Exercise instructions:
Write out exactly the lines below starting at the one containing "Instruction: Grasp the" and ending at the one containing "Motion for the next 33". Omit every picture.

Record excerpts:
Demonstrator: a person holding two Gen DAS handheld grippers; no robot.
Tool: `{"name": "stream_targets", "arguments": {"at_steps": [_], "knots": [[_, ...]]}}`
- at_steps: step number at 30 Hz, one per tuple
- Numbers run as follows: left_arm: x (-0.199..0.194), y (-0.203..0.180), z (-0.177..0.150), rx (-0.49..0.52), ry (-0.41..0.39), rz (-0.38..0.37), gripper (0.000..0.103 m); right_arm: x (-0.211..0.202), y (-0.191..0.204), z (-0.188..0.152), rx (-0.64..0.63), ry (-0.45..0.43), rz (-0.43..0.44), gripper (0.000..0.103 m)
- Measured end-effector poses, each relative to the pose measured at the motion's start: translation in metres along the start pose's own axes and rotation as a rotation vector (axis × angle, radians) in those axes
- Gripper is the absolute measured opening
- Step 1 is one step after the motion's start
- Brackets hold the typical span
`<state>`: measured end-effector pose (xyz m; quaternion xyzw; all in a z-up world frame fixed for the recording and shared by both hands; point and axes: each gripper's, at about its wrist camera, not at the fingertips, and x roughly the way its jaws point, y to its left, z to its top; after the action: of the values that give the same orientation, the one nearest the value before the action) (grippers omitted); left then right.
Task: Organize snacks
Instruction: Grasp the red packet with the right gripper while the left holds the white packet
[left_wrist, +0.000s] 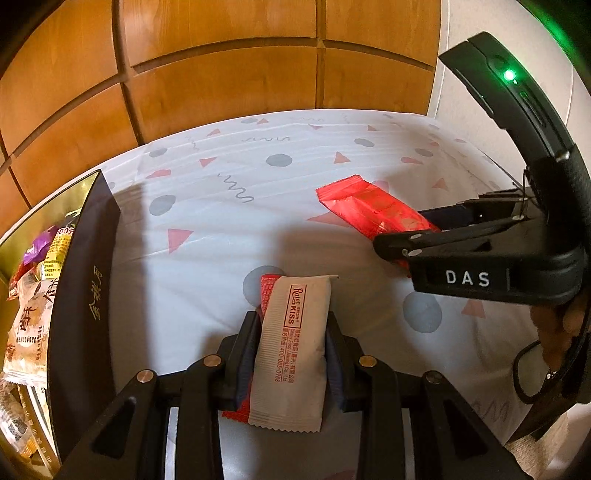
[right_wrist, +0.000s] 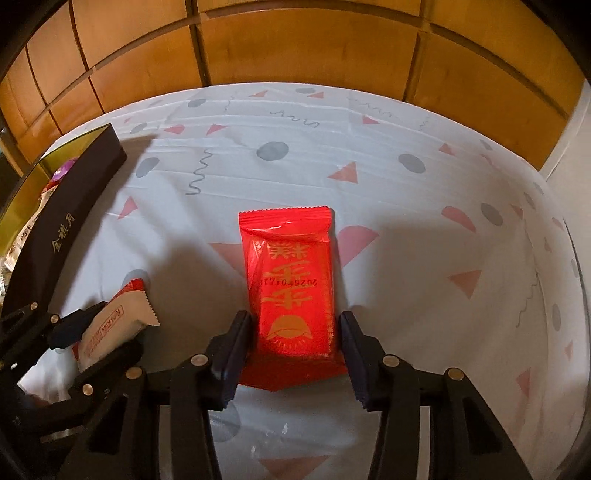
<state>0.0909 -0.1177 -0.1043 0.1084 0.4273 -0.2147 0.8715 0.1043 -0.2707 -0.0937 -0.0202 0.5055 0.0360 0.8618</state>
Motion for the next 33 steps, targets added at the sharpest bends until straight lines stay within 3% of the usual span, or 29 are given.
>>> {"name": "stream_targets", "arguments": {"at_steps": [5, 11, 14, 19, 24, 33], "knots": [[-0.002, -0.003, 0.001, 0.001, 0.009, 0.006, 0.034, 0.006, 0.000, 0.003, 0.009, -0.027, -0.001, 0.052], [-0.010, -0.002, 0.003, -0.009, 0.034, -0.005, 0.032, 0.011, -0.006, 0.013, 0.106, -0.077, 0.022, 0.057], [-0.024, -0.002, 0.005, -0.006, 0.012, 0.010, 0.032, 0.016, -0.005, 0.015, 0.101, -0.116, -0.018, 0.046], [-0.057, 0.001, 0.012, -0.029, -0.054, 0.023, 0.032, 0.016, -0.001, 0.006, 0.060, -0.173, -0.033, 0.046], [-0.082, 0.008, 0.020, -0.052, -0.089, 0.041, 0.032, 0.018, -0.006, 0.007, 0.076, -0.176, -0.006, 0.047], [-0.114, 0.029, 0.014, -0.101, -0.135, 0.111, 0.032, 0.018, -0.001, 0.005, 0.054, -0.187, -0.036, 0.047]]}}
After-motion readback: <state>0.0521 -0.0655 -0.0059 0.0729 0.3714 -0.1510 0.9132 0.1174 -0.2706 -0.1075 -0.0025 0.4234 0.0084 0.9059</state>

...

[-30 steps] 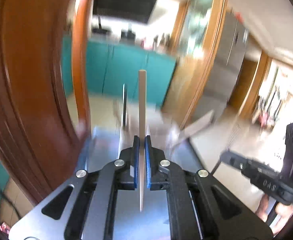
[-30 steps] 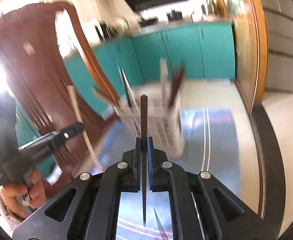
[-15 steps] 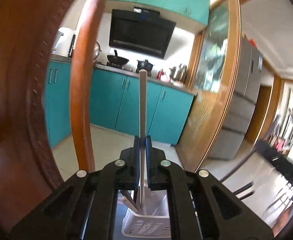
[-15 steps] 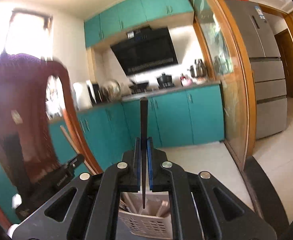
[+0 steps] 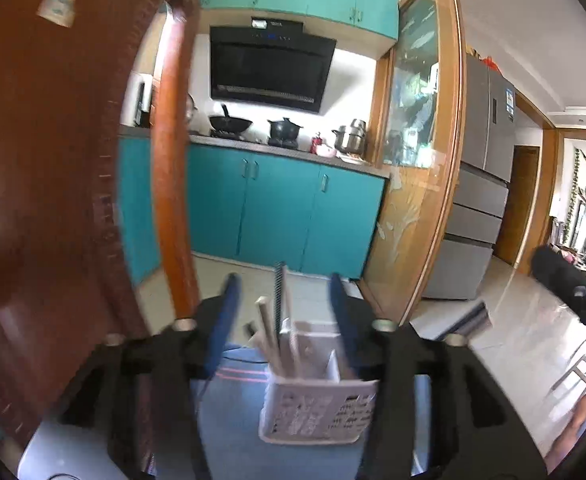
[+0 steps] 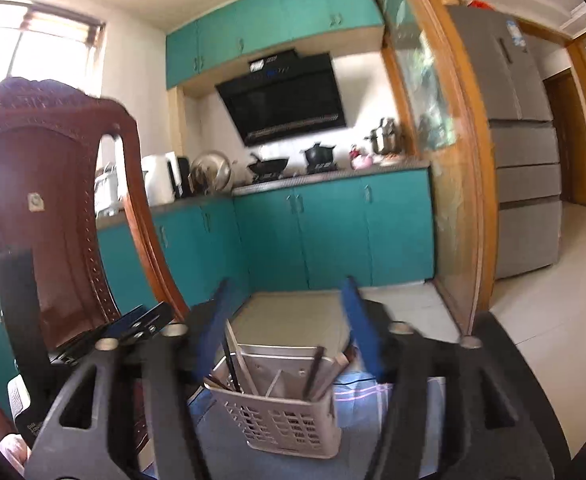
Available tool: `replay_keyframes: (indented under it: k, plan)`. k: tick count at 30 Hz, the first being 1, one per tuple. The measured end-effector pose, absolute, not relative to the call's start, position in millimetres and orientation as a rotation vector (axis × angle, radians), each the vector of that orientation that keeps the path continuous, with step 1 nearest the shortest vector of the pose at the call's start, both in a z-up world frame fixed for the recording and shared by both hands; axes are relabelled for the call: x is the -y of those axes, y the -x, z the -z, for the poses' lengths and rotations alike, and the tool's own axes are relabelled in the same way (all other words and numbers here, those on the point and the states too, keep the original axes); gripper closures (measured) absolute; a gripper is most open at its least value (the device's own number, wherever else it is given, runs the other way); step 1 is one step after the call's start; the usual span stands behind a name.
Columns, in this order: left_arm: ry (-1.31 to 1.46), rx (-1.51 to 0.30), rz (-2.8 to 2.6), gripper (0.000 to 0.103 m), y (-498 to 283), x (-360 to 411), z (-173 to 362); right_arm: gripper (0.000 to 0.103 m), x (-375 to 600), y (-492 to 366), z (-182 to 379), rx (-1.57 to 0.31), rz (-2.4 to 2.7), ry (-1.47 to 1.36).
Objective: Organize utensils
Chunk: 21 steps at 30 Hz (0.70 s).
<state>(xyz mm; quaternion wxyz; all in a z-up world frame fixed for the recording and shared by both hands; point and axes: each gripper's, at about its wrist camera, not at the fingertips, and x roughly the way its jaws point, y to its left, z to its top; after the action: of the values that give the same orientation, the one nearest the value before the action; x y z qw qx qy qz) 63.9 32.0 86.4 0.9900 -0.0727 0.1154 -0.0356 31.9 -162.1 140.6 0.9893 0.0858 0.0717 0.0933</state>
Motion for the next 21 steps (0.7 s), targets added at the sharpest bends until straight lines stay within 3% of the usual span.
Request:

Response box:
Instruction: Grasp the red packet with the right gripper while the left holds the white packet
[left_wrist, +0.000s] 
[right_wrist, +0.000s] 
<state>0.0909 -0.1177 -0.1043 0.1084 0.4273 -0.2147 0.8715 0.1043 -0.2707 -0.0937 -0.0202 0.5055 0.0360 0.8618</state>
Motion for the next 33 steps, targets added at the sharpest bends until straight lines stay within 3% of the usual span, or 29 are given.

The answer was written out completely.